* [Bug 18252] spinlock lockup in __make_request <- submit_bio <- ondemand_readahead
[not found] <bug-18252-4803@https.bugzilla.kernel.org/>
@ 2010-09-11 9:50 ` Stefan Richter
2010-09-13 21:41 ` Andrew Morton
0 siblings, 1 reply; 5+ messages in thread
From: Stefan Richter @ 2010-09-11 9:50 UTC (permalink / raw)
To: linux-kernel; +Cc: bugzilla-daemon, axboe
Full quote for lkml:
bugzilla-daemon@bugzilla.kernel.org wrote:
> https://bugzilla.kernel.org/show_bug.cgi?id=18252
>
> Summary: spinlock lockup in __make_request <- submit_bio <-
> ondemand_readahead
> Product: IO/Storage
> Version: 2.5
> Kernel Version: 2.6.36-rc3
> Platform: All
> OS/Version: Linux
> Tree: Mainline
> Status: NEW
> Severity: normal
> Priority: P1
> Component: Block Layer
> AssignedTo: axboe@kernel.dk
> ReportedBy: stefanr@s5r6.in-berlin.de
> Regression: No
>
>
> Created an attachment (id=29562)
> --> (https://bugzilla.kernel.org/attachment.cgi?id=29562)
> BUG screenshot
>
> After a week uptime of 2.6.36-rc3 (I ran 2.6.35 before that),
Almost two weeks uptime actually.
> I was greeted by a black screen of death today in the morning:
>
> (see screenshot in attachment; partial transcript:)
>
> sending NMI to all CPUs:
> BUG: soinlock lockup on CPU#0, ktorrent/4313, ffff8802...

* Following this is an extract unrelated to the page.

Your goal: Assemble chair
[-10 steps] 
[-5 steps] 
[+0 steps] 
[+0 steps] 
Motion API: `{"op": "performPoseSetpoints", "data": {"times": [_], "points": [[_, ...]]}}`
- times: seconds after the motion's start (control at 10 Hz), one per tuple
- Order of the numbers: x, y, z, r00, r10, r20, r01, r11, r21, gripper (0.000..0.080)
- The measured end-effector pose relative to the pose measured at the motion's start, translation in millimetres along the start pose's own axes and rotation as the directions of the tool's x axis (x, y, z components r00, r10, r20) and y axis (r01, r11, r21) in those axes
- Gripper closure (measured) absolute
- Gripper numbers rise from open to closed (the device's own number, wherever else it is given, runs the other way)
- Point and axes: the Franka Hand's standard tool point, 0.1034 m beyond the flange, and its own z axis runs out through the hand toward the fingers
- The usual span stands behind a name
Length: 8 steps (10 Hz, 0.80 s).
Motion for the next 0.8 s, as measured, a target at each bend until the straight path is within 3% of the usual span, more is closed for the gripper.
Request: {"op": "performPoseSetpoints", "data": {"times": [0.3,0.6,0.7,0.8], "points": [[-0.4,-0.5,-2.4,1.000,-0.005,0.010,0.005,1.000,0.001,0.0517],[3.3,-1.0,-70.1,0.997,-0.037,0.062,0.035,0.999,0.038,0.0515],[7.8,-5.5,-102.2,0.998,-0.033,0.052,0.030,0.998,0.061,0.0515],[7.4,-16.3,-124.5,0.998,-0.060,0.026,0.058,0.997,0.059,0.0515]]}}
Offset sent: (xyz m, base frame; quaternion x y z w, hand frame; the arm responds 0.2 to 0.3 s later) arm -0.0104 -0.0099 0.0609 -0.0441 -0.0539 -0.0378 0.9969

> PID: 4313, comm: ktorrent Tainted: G M D W 2.6.36-rc3 #3
> Call Trace:
> [...] do_raw_spin_lock+0x118/0x147
> [...] _raw_spin_lock_irq+0x44/0x49
> [...] ? __make_request+0x5c/0x400
> [...] __make_request+0x5c/0x400
> [...] generic_make_request+0x23a/0x2a9
> [...] submit_bio+0xad/b6
> [...] mpage_bio_submit...
> [...] do_mpage_readpage...
> [...] ? get_parent_ip...
> [...] ? sub_preempt_count...
> [...] ? __lru_cache_add...
> [...] mpage_readpages...
> [...] ? ext4_get_block...
> [...] ? __alloc_pages_nodemask...
> [...] ? ext4_get_block...
> [...] ext4_readpages...
> [...] __do_page_cache_readahead...
> [...] ? __do_page_cache_readahead...
> [...] ra_submit...
> [...] ondemand_readahead...
>
> This is a system with Phenom II x4 and Radeon graphics. Since kernel mode
> setting is fairly new for radeon, it is possible that the lockup happened with
> earlier kernels too but simply ended in a lockup without trace dump to the
> screen. IOW, it is not clear to me whether this is a regression or not.
>
> The bug happened while kaffeine wrote an MPEG 2 TS to the same filesystem from
> which ktorrent was reading. Of course this kind of commonplace workload
> happened without problem two or three times before during the week in which I
> ran 2.6.36-rc3.
>
(The screenshot is a bit large, hence I reported in bugzilla instead of the list.)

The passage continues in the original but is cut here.